Neurobiological insights into lower urinary tract dysfunction: evaluating the role of brain-derived neurotrophic factor

Abstract

Lower urinary tract dysfunction (LUTD) encompasses a range of debilitating conditions that affect both sexes and different age groups. Understanding the underlying neurobiological mechanisms contributing to LUTD has emerged as a critical avenue for the development of targeted therapeutic strategies. Brain-derived neurotrophic factor (BDNF), a prominent member of the neurotrophin family, has attracted attention due to its multiple roles in neural development, plasticity, and maintenance. This review examines the intricate interplay between neurobiological factors and LUTD, focusing on the central involvement of BDNF. The review emphasizes the bidirectional relationship between LUTD and BDNF and explores how LUTD-induced neural changes may affect BDNF dynamics and vice versa. Growth factor therapy and the combined administration of controlled release growth factors and stem cells are minimally invasive treatment strategies for neuromuscular injury. Among the many growth factors and cytokines, brain-derived neurotrophic factor (BDNF) plays a prominent role in neuromuscular repair. As an essential neurotrophin, BDNF is involved in the modulation of neuromuscular regeneration through tropomyosin receptor kinase B (TrkB). Increasing BDNF levels facilitates the regeneration of the external urethral sphincter and contributes to the regulation of bladder contraction. Treatments targeting the BDNF pathway and sustained release of BDNF may become novel treatment options for urinary incontinence and other forms of lower urinary tract dysfunction. This review discusses the applications of BDNF and the theoretical basis for its use in the treatment of lower urinary tract dysfunction, including urinary incontinence (UI), overactive bladder (OAB), and benign prostatic hyperplasia (BPH), and in the clinical diagnosis of bladder dysfunction.
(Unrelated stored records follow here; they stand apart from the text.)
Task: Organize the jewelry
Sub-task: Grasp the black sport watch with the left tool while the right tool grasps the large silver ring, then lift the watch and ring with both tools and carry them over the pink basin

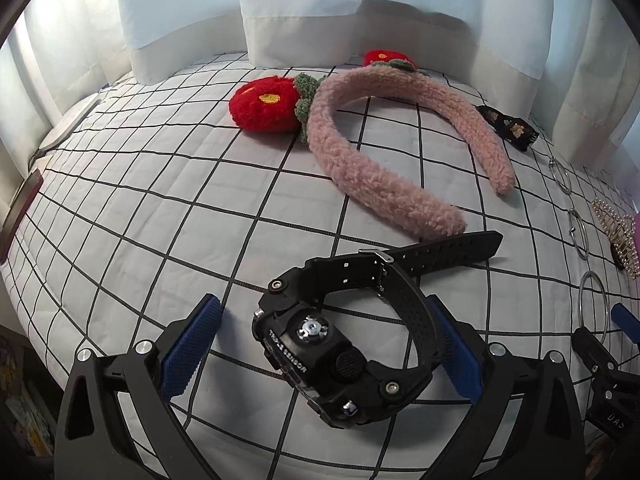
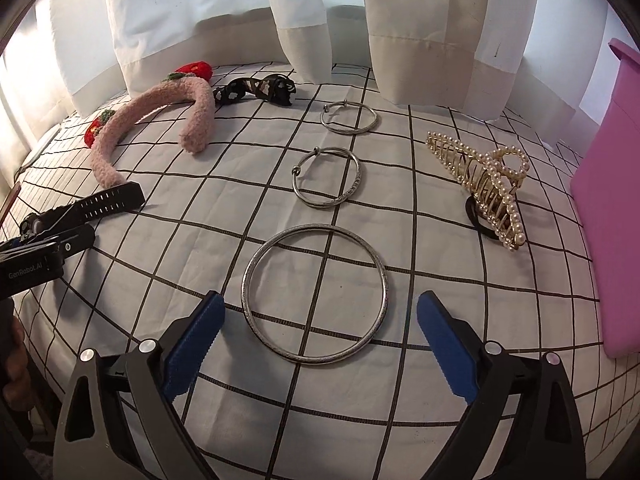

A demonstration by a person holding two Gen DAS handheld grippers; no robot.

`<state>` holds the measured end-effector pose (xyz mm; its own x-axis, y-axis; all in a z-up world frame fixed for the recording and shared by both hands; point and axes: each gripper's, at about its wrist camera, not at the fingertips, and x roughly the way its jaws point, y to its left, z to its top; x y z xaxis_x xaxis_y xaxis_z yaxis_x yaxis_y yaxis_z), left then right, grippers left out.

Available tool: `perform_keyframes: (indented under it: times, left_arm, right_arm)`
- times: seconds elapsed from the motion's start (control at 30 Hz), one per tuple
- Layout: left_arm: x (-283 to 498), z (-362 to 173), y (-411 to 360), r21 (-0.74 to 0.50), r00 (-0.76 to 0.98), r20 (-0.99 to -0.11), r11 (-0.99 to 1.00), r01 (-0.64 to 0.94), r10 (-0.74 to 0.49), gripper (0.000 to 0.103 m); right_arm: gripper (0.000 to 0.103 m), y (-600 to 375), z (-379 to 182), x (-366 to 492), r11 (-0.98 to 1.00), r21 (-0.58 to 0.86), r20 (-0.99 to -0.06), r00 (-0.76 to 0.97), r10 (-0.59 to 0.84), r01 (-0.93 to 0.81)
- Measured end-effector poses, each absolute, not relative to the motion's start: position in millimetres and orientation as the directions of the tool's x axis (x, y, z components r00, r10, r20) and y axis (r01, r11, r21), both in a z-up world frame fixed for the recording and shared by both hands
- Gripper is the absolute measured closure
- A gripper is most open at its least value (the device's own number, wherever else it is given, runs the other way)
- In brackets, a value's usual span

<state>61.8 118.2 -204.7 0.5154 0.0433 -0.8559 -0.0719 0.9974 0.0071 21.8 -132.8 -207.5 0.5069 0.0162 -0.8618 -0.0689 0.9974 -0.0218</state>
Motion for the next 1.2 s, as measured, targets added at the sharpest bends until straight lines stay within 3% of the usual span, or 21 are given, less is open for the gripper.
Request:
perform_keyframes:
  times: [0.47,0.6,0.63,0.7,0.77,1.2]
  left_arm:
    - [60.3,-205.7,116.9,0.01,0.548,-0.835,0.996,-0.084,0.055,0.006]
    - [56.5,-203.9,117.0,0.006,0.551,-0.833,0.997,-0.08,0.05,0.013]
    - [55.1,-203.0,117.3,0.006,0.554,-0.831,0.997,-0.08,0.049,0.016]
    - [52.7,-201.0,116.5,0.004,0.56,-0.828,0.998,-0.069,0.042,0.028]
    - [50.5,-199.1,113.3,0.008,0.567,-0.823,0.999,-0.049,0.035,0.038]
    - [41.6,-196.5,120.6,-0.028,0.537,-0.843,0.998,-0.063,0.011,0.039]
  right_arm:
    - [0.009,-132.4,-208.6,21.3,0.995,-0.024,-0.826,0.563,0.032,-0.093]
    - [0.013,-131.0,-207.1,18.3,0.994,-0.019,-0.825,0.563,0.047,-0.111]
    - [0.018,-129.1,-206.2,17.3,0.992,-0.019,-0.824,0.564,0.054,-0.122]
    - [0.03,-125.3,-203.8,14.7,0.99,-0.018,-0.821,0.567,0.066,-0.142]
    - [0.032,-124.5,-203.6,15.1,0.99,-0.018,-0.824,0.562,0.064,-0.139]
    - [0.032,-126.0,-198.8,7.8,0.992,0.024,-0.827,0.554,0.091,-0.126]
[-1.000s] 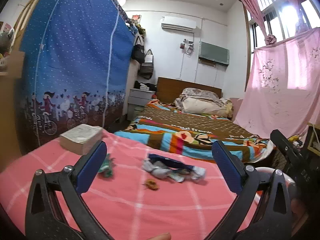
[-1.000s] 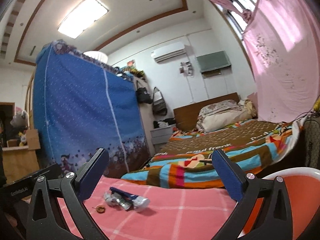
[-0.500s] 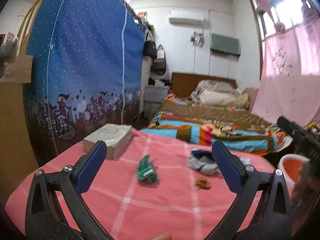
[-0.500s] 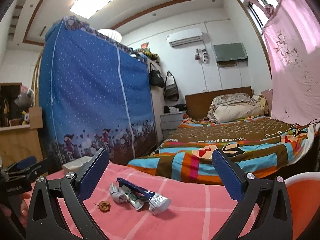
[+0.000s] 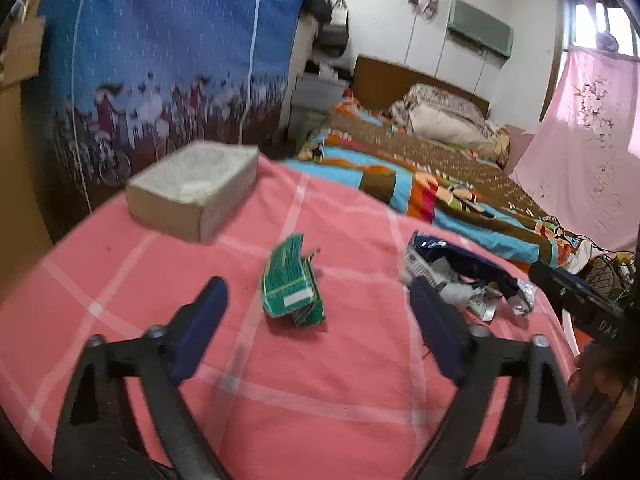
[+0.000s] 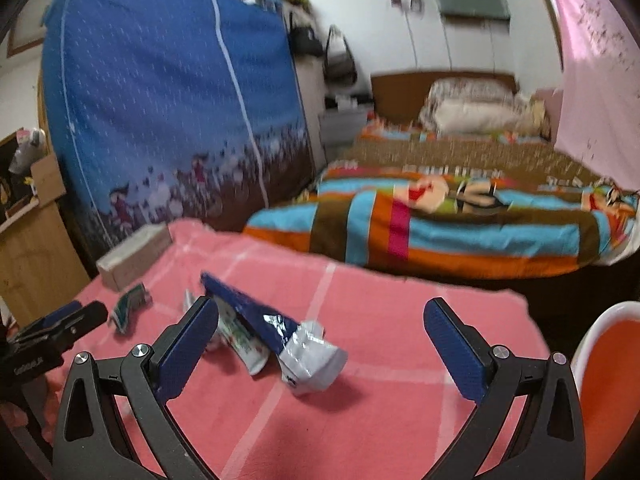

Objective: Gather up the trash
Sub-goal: 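Grasp the green toothbrush package with the left gripper while the right grasps the blue-white toothpaste tube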

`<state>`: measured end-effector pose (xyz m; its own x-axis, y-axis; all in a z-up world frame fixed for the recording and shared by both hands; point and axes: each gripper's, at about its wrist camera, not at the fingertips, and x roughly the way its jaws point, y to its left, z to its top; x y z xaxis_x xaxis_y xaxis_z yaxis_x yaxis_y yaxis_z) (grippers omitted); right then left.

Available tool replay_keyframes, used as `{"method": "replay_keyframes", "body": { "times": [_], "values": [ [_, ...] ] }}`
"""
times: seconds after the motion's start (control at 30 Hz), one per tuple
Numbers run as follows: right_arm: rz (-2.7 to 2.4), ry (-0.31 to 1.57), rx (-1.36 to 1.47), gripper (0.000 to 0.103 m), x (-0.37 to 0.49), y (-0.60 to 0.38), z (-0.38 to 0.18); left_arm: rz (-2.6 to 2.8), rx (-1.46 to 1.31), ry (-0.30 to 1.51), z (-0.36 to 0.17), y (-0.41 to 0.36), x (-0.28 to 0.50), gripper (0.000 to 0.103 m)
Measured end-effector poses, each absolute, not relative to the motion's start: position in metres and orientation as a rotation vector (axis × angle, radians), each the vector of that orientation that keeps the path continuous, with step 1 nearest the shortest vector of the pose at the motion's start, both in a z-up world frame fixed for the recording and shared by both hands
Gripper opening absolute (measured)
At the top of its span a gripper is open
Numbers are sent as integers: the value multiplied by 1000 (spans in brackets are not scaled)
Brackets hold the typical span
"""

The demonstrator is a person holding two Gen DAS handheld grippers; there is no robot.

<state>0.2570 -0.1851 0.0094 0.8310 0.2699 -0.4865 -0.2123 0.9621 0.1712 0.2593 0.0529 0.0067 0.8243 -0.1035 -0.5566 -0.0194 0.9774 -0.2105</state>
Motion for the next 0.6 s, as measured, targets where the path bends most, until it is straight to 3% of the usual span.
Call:
{"method": "replay_keyframes", "body": {
  "times": [0.2,0.27,0.4,0.6],
  "values": [
    [281,598,85,103,266,-176,2,-48,-302,702,-6,64,271,53],
    [287,599,67,100,265,-173,3,-44,-320,714,-9,67,272,47],
    [299,606,49,89,266,-170,3,-46,-323,713,-7,66,272,37],
    [319,643,58,80,271,-169,1,-54,-320,707,-6,65,272,36]
  ]
}}
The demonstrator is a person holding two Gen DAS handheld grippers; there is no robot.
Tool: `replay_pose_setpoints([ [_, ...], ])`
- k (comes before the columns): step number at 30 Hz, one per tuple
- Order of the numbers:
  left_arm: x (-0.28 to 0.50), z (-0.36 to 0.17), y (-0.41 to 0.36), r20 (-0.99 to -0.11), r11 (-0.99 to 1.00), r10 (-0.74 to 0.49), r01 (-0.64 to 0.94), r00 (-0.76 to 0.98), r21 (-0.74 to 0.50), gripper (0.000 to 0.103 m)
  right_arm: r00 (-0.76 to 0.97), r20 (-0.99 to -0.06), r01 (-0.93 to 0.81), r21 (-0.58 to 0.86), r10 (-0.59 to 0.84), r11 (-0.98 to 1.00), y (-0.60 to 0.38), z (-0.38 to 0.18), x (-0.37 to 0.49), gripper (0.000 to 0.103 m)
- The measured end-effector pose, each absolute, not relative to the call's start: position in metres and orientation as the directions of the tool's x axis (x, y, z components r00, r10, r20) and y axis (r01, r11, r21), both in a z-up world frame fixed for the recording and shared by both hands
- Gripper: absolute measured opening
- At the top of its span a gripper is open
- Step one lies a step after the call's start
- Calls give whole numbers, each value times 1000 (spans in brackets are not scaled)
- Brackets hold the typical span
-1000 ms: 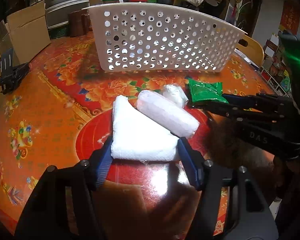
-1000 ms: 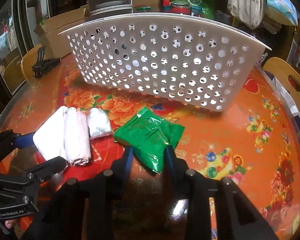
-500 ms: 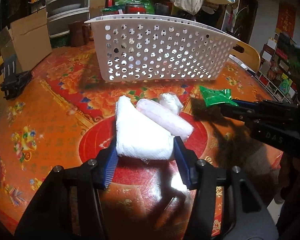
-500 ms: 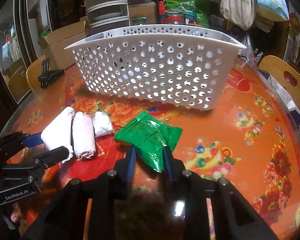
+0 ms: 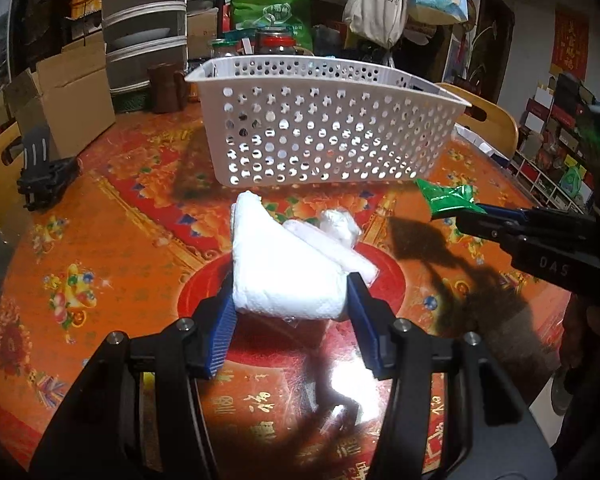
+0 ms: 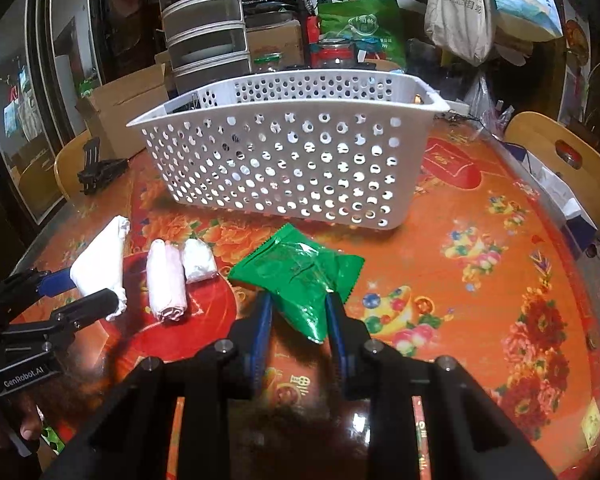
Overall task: Organize soft objects
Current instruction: 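Carry the folded towel and green packet into the basket and release both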
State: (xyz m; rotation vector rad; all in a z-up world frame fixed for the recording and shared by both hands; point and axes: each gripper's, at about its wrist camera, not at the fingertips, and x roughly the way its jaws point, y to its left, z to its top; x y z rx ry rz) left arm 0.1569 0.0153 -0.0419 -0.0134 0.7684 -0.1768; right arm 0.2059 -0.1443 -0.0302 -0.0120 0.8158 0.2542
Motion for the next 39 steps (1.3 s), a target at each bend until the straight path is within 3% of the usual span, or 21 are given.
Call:
replay_pose_setpoints([
  [20,165,9,22,-647,987,-154,149,747,-63,50,721,-660,-228,59,209,972,-150,16,187,26],
  [39,219,78,6,-607,980,-184,188,773,-57,50,778,-598,-225,24,194,974,-153,81,217,26],
])
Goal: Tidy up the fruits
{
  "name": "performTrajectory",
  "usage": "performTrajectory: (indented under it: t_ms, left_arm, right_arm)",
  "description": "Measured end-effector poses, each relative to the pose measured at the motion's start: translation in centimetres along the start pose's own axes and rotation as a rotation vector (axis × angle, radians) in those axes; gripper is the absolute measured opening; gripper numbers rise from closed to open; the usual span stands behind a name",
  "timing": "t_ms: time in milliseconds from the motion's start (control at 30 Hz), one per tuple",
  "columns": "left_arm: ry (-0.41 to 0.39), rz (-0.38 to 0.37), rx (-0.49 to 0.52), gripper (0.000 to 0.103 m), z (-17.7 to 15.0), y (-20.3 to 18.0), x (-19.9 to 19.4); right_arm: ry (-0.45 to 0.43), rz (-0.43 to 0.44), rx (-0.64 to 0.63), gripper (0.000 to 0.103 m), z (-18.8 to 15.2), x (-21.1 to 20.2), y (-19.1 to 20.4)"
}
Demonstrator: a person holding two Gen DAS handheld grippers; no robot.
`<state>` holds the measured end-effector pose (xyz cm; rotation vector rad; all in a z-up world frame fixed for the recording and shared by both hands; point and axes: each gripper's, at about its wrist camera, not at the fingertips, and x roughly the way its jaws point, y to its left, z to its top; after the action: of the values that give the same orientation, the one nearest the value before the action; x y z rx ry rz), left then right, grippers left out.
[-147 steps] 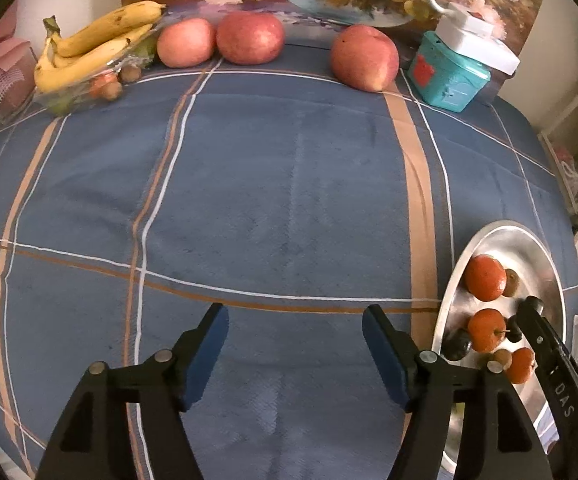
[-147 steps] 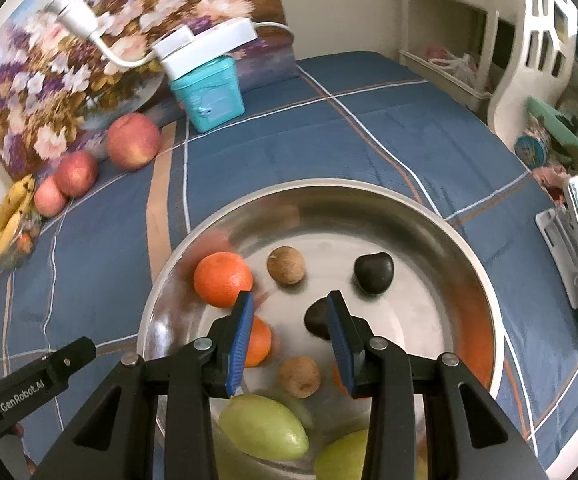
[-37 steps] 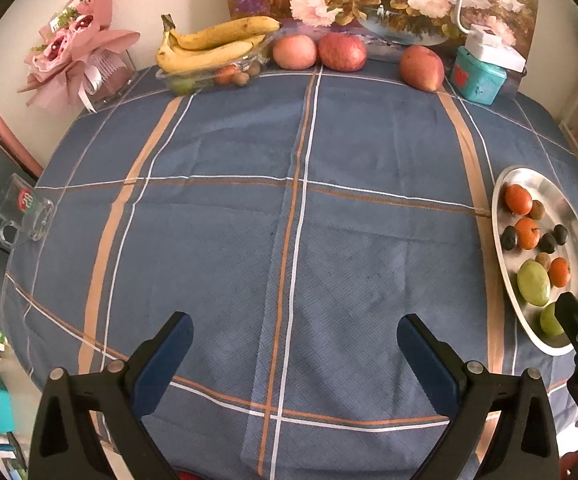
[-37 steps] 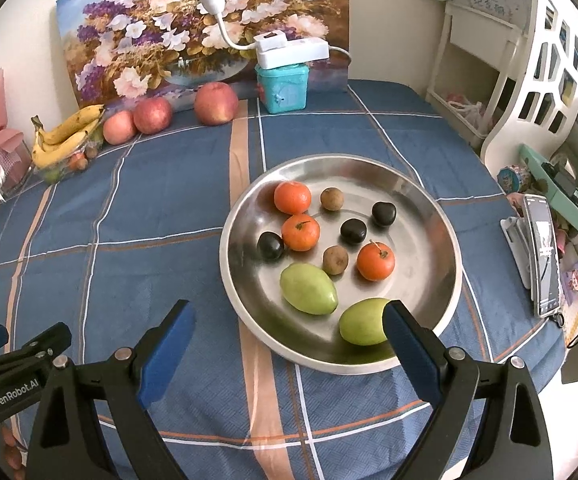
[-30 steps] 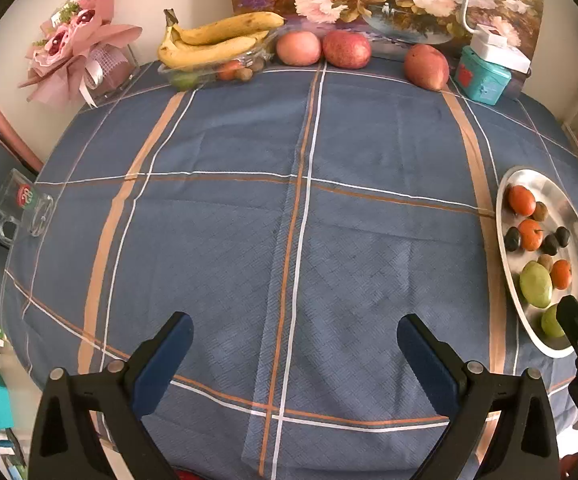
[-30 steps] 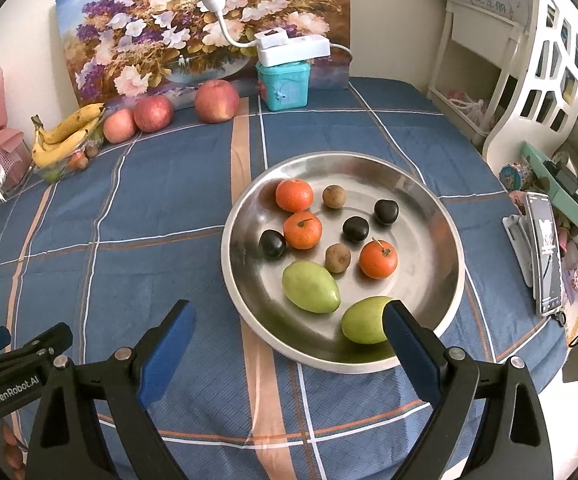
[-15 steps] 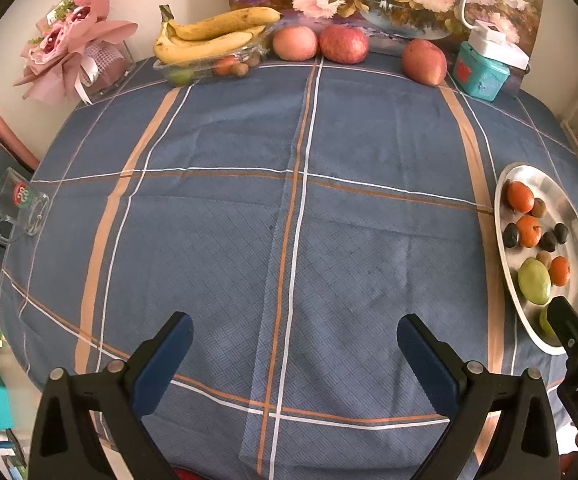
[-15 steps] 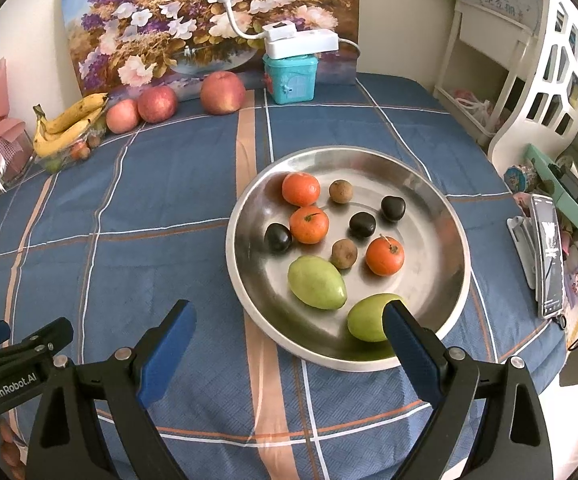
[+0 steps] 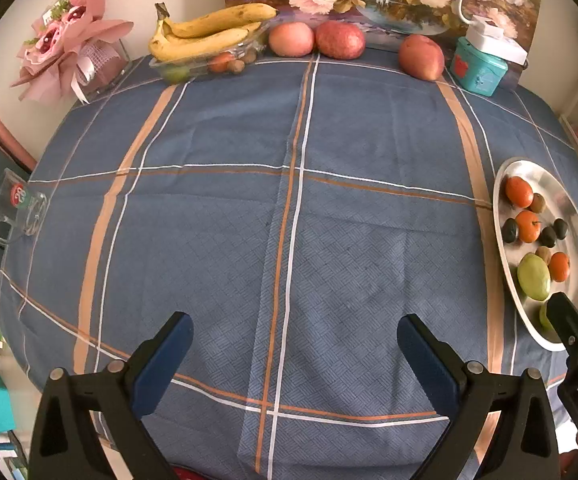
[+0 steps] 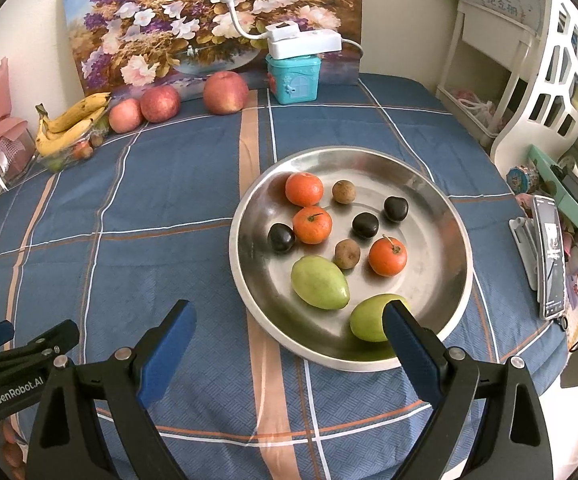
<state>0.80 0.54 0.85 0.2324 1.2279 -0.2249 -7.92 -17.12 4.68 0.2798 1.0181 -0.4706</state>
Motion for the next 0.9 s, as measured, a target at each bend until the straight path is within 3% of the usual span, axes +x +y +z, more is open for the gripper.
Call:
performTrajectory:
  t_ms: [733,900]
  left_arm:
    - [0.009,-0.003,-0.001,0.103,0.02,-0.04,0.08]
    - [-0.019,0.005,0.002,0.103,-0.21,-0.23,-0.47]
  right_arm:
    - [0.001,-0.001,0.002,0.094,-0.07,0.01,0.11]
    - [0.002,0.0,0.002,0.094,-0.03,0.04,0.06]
Keywords: Brain-derived neurotrophic factor; benign prostatic hyperplasia; overactive bladder; pelvic muscle; pudendal nerve regeneration; sphincter function; urinary incontinence; voiding dysfunction.

Figure 1

Pathway and regulation of BDNF. A. Schematic diagram of the effects of BDNF. BDNF binds to the extracellular domain of the Trk-B receptor, activating an intracellular signaling cascade that includes the phosphatidylinositol 3-kinase (PI3K)-Akt pathway, Ras-mitogen-activated protein kinase (MAPK) pathway, Janus kinase/signal transducer (JAK/STAT) signaling pathway and the phospholipase Cγ (PLCγ)-Ca²⁺ pathway. The effects of BDNF included neruo-genesis, vascularization, immune-regulation, redox effects, anti-apoptosis, and anti-fibrosis. B. Central mechanisms involved in neurotrophin and urinary tract regulation. Upon retrograde transport of neurotrophin along afferent fibers from the urinary tract, dorsal root ganglion neurons increase synthesis of excitatory neuromediators, such as BDNF and voltage-gated ion channels, and these neuromodulators transported anterogradely to primary afferent terminals in the spinal cord.

Figure 2

Sustained release of BDNF in vivo. A. BDNF can be carried by microbeads. PLGA has been widely used in crosslinking with BDNF to produce microbeads. B. Electrospun nanofibrous containing BDNF can be packaged in nanoparticles. Nanoparticles containing BDNF can achieve sustained release in target regions. C. BDNF gene can be transfected and injected into the target tissues to induce BDNF expression.

Figure 3

Role of BDNF in urinary function regulation. BDNF has promising effects on all types of neural structures such as peripheral nerves and neuromuscular junctions. The regeneration of these neural structures helps to promote functional regeneration of the bladder, sphincter and pelvic muscles.